### What this task involves
Which lines run from the one containing "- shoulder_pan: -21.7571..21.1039" to the end of the listing? Copy them out exactly, leaving out the rest.

++++++++

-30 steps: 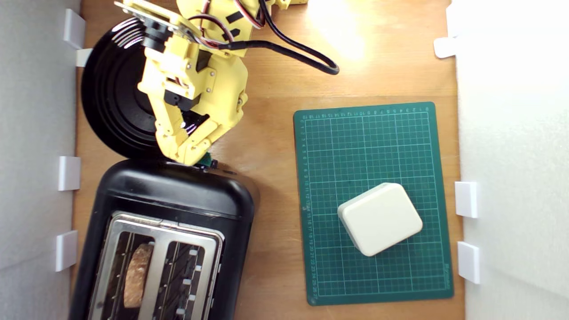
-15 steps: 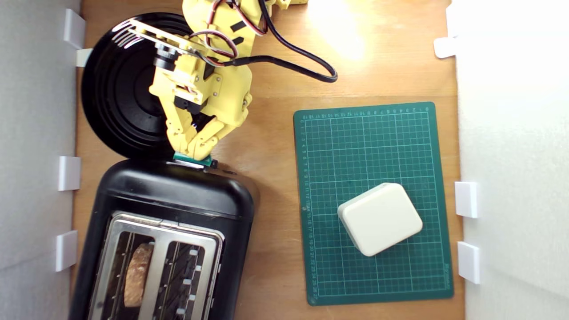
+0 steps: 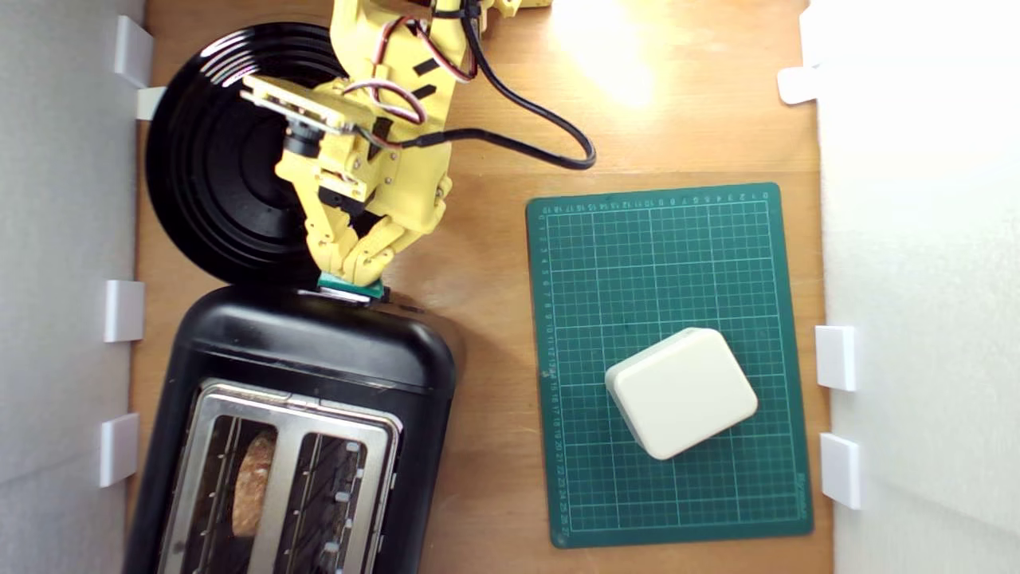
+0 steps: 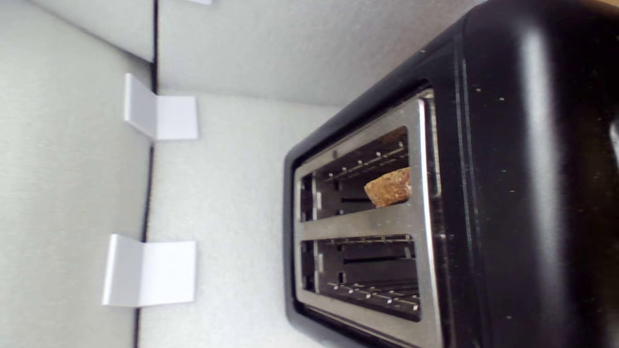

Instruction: Start toaster

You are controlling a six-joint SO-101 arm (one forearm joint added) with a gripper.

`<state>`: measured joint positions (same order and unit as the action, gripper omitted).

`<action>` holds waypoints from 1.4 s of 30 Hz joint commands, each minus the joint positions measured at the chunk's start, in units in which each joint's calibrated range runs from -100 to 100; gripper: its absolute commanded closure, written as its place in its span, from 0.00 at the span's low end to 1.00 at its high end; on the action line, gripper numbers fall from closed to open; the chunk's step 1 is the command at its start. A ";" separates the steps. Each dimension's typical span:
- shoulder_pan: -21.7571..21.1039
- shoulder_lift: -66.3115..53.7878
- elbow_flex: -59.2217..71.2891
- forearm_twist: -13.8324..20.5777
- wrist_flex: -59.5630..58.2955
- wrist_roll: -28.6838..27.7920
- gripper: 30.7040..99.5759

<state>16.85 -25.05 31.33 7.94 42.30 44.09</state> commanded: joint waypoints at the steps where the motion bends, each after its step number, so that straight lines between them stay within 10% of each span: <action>1: 0.37 3.90 -4.66 0.22 -0.80 -0.24 0.99; 42: 1.00 24.80 -6.75 1.72 -0.97 -0.24 0.99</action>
<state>16.95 -4.13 23.91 9.10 42.30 44.09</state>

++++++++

### Response below
- shoulder_pan: -21.7571..21.1039
- shoulder_lift: -66.3115..53.7878
- elbow_flex: -59.2217..71.2891
- forearm_twist: -13.8324..20.5777
- wrist_flex: -59.5630..58.2955
- wrist_roll: -28.6838..27.7920
- gripper: 30.7040..99.5759

<state>16.85 -25.05 31.33 7.94 42.30 44.09</state> commanded: joint waypoints at the steps where the motion bends, each after its step number, so that straight lines between them stay within 10% of each span: <action>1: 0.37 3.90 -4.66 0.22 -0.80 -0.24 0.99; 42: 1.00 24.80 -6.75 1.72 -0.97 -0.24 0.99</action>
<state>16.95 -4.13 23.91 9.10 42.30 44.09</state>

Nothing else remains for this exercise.